*** Opening of Input data ***
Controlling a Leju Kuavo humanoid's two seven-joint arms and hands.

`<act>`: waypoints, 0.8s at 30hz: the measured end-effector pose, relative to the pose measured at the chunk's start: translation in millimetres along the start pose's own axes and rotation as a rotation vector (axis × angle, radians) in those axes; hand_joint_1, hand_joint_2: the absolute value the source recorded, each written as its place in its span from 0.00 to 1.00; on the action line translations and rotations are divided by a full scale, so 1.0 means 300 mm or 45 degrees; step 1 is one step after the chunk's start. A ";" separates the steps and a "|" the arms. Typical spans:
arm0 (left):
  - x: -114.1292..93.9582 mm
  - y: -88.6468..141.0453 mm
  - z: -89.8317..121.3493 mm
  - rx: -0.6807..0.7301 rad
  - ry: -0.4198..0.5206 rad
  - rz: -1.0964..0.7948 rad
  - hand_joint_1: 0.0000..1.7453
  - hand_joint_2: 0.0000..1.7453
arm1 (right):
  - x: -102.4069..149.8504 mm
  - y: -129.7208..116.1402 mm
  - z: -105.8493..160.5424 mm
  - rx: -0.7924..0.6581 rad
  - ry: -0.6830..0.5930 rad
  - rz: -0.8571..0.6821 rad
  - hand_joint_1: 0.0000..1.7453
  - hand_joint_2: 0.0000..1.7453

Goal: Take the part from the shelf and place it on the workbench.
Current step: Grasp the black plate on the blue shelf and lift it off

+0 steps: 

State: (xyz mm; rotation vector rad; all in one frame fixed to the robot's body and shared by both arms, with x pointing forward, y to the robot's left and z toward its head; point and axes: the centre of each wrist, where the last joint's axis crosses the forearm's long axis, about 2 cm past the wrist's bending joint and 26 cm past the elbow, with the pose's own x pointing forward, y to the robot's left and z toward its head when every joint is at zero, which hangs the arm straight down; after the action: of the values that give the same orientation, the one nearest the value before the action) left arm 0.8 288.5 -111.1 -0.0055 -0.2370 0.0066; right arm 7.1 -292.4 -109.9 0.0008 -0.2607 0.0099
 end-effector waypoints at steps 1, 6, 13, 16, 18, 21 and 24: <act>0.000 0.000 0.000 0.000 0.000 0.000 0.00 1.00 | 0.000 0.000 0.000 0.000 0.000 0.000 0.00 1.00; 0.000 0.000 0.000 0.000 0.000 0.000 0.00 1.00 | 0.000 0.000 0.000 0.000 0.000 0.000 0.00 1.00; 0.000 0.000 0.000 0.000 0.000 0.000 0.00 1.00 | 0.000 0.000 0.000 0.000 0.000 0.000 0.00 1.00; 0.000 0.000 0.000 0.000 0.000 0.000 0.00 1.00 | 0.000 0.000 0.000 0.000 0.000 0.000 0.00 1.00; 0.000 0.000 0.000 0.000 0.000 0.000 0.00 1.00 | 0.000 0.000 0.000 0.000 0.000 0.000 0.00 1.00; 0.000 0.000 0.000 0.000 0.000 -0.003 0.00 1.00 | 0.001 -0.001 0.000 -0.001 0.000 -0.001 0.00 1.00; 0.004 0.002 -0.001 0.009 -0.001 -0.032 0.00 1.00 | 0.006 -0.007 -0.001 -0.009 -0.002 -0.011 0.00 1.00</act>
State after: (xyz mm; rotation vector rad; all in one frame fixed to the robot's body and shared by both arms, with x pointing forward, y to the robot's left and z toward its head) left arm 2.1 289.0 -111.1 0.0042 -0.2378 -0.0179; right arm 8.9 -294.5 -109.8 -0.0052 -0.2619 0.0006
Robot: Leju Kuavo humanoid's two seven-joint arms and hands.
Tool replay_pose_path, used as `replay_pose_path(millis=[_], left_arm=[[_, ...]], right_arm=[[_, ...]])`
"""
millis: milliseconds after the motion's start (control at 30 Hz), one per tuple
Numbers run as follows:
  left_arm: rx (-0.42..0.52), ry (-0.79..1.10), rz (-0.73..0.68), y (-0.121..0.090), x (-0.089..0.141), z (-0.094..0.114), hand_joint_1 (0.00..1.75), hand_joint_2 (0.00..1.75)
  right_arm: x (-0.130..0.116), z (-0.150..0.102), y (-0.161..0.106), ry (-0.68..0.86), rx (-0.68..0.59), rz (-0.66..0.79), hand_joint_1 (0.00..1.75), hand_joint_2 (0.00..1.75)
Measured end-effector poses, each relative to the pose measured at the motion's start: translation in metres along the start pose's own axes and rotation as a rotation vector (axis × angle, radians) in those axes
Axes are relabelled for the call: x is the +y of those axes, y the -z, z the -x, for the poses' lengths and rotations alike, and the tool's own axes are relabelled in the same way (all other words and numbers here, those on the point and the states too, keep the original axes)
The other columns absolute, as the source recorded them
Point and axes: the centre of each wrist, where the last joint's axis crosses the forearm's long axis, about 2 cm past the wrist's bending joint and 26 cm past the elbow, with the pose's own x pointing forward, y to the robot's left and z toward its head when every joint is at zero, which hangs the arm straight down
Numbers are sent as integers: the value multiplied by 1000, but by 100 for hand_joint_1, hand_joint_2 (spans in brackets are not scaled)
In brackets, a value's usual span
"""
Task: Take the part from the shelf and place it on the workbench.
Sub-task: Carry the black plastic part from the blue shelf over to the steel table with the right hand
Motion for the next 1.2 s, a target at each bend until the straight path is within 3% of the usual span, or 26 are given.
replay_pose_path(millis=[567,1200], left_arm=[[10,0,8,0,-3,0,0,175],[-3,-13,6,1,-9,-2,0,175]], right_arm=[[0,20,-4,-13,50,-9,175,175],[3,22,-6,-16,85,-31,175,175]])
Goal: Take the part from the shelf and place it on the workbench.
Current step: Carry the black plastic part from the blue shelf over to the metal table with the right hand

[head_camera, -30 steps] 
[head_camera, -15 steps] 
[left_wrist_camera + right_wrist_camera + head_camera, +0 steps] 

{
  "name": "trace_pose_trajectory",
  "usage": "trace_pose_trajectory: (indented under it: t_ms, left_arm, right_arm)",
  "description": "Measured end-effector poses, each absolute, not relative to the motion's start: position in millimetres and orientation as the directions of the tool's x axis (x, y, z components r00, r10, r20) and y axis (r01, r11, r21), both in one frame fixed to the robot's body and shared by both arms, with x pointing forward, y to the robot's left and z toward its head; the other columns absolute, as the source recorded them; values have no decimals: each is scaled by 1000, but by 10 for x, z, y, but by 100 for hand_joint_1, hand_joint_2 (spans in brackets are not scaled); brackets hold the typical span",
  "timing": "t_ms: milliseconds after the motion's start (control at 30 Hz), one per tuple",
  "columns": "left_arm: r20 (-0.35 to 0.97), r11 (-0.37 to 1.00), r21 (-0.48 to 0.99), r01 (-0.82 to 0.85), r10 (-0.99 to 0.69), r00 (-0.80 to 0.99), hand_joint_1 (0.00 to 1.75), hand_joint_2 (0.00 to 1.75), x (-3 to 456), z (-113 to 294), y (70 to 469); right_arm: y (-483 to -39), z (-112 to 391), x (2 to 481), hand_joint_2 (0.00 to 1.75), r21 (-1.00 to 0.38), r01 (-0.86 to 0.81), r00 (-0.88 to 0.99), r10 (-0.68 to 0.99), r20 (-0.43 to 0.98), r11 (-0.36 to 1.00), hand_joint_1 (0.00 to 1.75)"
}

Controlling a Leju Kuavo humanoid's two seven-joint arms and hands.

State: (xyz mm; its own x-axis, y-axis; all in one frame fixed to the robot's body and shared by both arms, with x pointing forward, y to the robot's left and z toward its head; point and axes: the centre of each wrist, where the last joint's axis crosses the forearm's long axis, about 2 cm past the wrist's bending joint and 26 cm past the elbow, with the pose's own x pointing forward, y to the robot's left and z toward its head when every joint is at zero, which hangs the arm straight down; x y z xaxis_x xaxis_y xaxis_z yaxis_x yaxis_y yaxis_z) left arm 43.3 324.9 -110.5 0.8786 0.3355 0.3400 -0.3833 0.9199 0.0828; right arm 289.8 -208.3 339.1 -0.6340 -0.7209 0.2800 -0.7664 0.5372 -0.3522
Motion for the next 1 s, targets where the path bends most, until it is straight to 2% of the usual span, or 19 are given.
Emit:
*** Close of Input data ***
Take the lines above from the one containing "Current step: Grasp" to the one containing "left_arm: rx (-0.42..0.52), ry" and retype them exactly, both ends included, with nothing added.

Answer area:
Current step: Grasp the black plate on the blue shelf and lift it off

+0 steps: 

State: (xyz mm; rotation vector rad; all in one frame fixed to the robot's body and shared by both arms, with x pointing forward, y to the robot's left and z toward its head; point and axes: the centre of each wrist, where the last joint's axis crosses the forearm's long axis, about 2 cm past the wrist's bending joint and 26 cm past the elbow, with the pose's own x pointing forward, y to the robot's left and z toward its head when every joint is at zero, which hangs the arm straight down; after the action: of the values that give the same orientation, the one nearest the value before the action) left arm 0.8 288.5 -111.1 -0.0055 -0.2370 0.0066; right arm 7.1 -292.4 -109.9 0.0008 -0.2607 0.0099
 end-effector waypoints at steps 1, 6, 13, 16, 18, 21 and 24: <act>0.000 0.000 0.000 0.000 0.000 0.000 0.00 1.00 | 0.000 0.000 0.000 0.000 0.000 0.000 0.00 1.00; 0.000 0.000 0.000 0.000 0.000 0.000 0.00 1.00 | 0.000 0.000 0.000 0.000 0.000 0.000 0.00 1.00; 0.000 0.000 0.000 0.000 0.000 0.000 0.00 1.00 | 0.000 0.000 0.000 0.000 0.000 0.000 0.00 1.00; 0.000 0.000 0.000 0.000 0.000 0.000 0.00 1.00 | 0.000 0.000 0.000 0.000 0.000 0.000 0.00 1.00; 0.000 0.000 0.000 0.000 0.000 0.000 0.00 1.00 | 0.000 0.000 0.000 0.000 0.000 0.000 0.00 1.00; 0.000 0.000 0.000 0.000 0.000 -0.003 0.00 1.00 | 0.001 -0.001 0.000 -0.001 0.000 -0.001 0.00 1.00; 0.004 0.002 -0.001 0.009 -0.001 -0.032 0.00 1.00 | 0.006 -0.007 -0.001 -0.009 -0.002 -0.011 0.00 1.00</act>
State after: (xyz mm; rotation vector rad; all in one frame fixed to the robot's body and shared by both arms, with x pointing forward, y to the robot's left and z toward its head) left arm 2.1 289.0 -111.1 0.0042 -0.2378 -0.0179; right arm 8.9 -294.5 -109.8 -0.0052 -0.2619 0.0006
Robot: Leju Kuavo humanoid's two seven-joint arms and hands.
Tool replay_pose_path, used as `replay_pose_path(millis=[_], left_arm=[[_, ...]], right_arm=[[_, ...]])`
"""
millis: milliseconds after the motion's start (control at 30 Hz), one per tuple
Numbers run as follows:
  left_arm: rx (-0.42..0.52), ry (-0.79..1.10), rz (-0.73..0.68), y (-0.121..0.090), x (-0.089..0.141), z (-0.094..0.114), hand_joint_1 (0.00..1.75), hand_joint_2 (0.00..1.75)

What came before is the complete response.